As stated earlier, the first goal of this project was to test Yelp’s claims about the characteristics of their Elite users. One claim that they made was that Elite users have high social connectivity. Our results validate this claim with reasonable confidence. On the social network, Elite users are greatly overrepresented among the top degree nodes: 57% of Elite nodes are in the top 20% of nodes in terms of degree. Also, the average degree of Elite nodes (8.58) is significantly higher than the network average (2.46). Another claim that they made is that Elite users contribute greatly to the site. Our results validate this claim with very high confidence. Elite users are greatly overrepresented among the top reviewers: about 80% of Elite users are in the top 20% of users in terms of reviews written. In addition, the average number of reviews written for Elite users is significantly higher than Yelp users as a whole (250 vs. 36).

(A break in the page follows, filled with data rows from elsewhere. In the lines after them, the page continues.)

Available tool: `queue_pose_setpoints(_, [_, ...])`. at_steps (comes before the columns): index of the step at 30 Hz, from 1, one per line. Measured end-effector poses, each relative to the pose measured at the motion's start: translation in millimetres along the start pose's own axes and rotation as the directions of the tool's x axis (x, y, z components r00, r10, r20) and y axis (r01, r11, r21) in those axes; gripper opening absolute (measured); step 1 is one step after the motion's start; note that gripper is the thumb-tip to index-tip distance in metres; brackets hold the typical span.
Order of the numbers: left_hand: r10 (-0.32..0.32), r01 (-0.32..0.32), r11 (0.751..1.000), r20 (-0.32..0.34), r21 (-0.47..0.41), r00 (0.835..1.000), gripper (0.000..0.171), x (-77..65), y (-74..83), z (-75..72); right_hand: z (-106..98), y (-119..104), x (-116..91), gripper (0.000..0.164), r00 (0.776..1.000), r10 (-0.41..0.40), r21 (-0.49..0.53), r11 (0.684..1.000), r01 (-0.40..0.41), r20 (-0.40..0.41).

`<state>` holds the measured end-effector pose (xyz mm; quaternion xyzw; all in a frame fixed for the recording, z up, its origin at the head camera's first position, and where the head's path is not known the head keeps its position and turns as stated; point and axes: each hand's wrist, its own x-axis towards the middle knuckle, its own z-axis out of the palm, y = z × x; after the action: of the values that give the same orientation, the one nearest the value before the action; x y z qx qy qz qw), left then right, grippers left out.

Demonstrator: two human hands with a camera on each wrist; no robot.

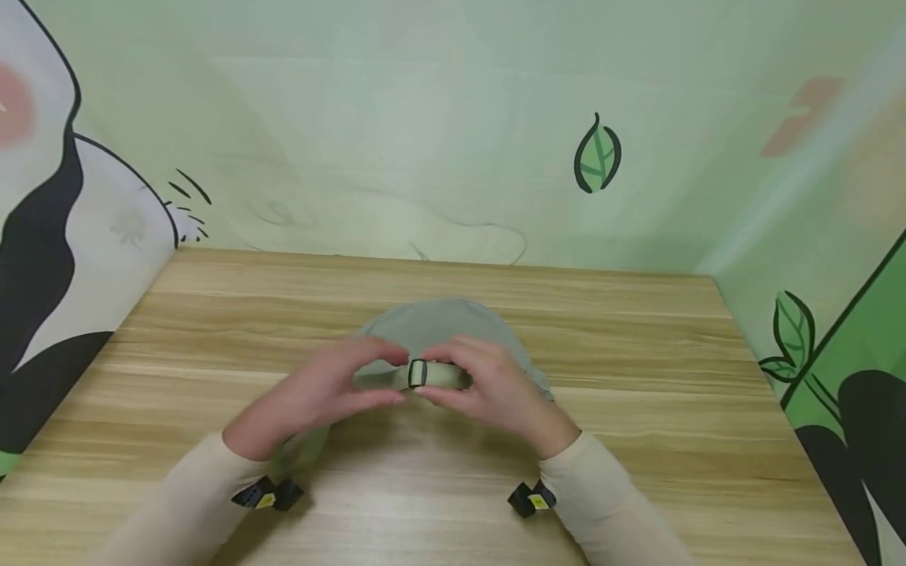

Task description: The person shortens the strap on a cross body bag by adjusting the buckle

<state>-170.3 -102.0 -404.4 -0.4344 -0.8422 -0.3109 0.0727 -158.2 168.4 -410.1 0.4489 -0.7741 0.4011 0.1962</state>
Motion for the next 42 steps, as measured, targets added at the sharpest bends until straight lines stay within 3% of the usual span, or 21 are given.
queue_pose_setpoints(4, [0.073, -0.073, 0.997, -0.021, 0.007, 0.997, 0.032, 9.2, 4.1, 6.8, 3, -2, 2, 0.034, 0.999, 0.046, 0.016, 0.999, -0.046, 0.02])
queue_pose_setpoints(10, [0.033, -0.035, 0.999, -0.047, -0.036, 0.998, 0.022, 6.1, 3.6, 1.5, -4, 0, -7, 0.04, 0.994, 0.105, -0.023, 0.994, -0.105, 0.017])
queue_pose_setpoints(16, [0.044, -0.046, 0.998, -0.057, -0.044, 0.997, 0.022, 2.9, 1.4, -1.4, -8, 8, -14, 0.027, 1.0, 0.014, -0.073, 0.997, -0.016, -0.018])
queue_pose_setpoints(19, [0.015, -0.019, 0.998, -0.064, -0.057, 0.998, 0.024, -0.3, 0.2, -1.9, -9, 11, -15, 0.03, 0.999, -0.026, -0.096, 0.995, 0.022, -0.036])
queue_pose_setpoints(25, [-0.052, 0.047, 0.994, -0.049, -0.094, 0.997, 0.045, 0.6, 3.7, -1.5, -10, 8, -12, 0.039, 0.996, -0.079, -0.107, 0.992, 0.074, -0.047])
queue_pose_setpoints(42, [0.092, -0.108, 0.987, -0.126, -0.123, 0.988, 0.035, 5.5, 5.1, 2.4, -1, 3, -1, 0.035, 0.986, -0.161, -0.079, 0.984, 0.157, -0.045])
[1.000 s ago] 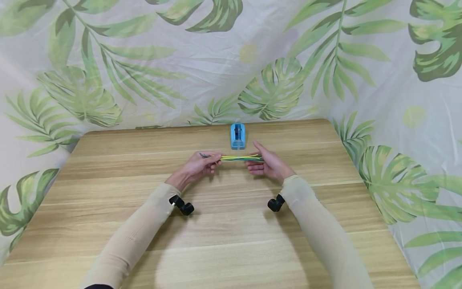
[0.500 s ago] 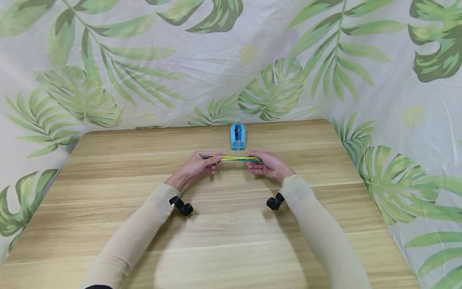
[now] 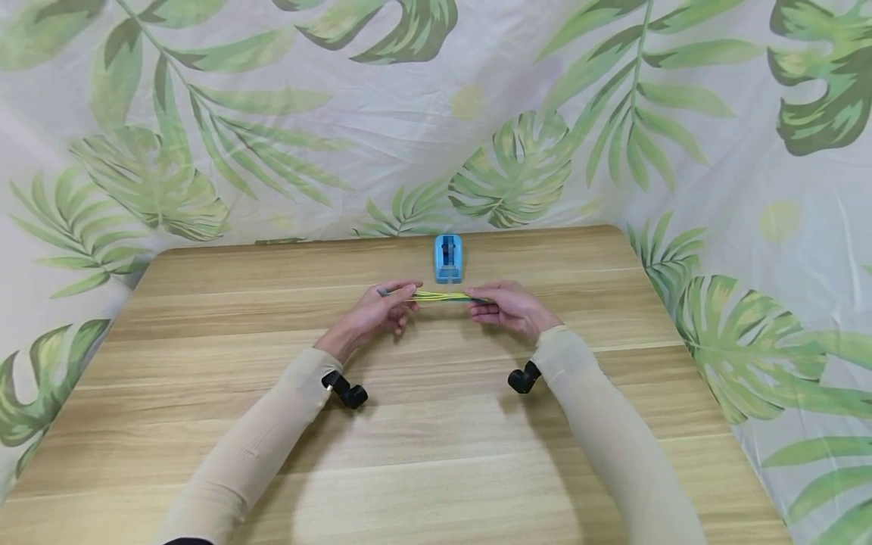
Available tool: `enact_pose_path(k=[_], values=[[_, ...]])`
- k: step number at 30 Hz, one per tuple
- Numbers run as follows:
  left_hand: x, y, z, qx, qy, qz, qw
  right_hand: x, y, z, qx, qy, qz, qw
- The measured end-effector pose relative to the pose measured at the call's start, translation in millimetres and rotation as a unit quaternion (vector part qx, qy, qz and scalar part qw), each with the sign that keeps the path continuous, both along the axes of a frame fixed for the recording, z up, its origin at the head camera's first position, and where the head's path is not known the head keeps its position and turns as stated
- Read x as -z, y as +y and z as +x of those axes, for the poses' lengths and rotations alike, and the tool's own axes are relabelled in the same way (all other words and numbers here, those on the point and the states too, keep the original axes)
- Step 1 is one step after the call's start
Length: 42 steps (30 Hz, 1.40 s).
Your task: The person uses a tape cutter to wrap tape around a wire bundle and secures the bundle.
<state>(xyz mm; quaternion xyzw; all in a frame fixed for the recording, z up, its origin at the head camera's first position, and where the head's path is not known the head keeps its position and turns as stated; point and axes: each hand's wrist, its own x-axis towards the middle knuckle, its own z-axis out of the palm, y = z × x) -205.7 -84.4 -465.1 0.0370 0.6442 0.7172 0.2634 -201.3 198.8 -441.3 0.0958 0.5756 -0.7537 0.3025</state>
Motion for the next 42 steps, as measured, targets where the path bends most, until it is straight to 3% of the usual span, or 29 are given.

The last claim we tested was that the Elite users make up the “heart of the Yelp community.” From both a social and taste perspective, our results also validate this claim with reasonable confidence. First of all, the robustness of the social network is much more affected by removing Elite nodes than random nodes (the size of the largest CC decreased more than twice as fast), which suggests that these Elite nodes are important for maintaining the structure of the social network. In addition, the Elite nodes are overrepresented among the top users in terms of being central to the graph (betweenness centrality), being an “important” node in the sense of having high PageRank, and also being directly connected to multiple communities. The fact that Elite nodes have much greater values for these properties than the network as a whole further substantiates the claim. In the taste network, though, removing Elite nodes had a much smaller effect on the robustness of the graph. This indicates that Elites are more vital to the social network than the taste network. However, Elites are still more important to the structure of the taste network than non-Elites. The importance of Elites were verified by our results for PageRank, betweenness centrality, and direct connectedness to communities. Elites were over-represented among the top percentiles for these three measures. In general, the values of these properties were significantly higher for Elites than non-Elites.

The second goal of our project was to determine which property was the most indicative of Elite status. As mentioned earlier, the Elite users were greatly overrepresented in the top reviewers on Yelp, much more so than for any of the other properties. In addition, Elite users post on average seven times as many reviews as the average user. This very strong association suggests that out of the properties we have measured, having a very large number of reviews is the best indication of Elite status. This conclusion implies that the number of reviews a user has written would likely be a good predictor of Eliteness. In addition, writing many reviews could be a good objective for those who are looking to become Elite.


[1] Crain, Heh, Winston (2014) An Analysis of the “Elite” Users on, Stanford University, CA.

[2] Dodds PS, Harris KD, Kloumann IM, Bliss CA, Danforth CM (2011) Temporal Patterns of Happiness and Information in a Global Social Network: Hedonometrics and Twitter. PLoS ONE 6(12): e26752.

[3] Yelp Inc. (2018) YES! Yelp Elite Squad.

[4] Yelp Inc. (2018) What is Yelp's Elite Squad?

[5] Yelp Inc. (2018) YES! Yelp Elite Squad.